> [Work to complete] Some lines below hold "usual". Pick them out and copy them.

======== Records provided ========

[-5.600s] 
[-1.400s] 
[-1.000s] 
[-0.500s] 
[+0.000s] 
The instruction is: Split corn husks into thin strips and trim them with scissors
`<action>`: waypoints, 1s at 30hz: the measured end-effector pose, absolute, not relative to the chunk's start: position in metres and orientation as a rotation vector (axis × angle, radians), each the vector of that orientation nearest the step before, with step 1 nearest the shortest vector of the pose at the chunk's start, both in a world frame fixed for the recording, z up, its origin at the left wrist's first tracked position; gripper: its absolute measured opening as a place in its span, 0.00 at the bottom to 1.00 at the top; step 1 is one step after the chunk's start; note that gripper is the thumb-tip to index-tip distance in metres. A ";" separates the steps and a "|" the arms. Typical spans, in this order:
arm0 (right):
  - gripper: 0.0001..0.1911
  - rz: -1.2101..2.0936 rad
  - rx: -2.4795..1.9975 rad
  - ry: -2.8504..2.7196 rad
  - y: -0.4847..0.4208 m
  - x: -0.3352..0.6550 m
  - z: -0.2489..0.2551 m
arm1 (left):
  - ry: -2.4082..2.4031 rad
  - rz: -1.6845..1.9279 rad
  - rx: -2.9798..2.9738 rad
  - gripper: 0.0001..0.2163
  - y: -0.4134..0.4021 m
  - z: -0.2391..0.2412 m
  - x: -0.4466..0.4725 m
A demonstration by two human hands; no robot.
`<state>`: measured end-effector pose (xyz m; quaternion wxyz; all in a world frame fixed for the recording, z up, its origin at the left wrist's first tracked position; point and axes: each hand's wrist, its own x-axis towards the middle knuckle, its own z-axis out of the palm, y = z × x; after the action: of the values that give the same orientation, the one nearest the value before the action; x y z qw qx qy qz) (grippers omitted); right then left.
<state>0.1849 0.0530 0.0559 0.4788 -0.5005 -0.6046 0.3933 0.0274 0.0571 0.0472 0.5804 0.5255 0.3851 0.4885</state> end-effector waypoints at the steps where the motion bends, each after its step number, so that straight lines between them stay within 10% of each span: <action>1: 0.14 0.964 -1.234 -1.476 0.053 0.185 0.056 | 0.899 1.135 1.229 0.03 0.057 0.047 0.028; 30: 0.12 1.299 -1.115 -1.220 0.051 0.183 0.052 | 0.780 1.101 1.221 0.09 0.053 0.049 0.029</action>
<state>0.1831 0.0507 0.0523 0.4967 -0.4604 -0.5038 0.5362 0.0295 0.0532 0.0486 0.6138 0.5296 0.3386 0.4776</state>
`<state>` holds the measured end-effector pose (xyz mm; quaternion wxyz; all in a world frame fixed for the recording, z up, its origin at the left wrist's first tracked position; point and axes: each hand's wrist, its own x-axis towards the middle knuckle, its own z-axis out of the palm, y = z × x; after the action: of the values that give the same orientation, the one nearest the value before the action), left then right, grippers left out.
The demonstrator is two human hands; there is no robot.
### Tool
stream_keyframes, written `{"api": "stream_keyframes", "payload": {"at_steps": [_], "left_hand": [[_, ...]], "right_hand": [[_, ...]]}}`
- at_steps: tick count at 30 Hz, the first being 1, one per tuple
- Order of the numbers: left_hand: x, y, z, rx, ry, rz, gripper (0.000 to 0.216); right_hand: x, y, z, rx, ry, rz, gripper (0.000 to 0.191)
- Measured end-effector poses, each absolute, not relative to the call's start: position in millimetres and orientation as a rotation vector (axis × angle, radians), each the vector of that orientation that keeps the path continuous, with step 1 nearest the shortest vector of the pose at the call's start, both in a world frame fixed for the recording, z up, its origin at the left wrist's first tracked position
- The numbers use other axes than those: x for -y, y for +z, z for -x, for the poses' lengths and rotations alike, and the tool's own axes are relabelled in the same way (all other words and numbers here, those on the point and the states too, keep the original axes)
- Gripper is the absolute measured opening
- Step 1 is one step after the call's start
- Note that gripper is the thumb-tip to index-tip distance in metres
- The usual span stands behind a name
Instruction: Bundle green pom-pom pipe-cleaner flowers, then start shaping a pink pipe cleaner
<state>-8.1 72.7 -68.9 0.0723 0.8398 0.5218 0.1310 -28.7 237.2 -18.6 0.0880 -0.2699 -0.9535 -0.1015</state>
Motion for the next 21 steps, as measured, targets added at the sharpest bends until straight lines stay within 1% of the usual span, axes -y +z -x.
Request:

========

> [Answer section]
- The usual span stands behind a name
Motion for the next 21 steps, as measured, targets added at the sharpest bends until straight lines stay within 1% of the usual span, axes -y +z -x.

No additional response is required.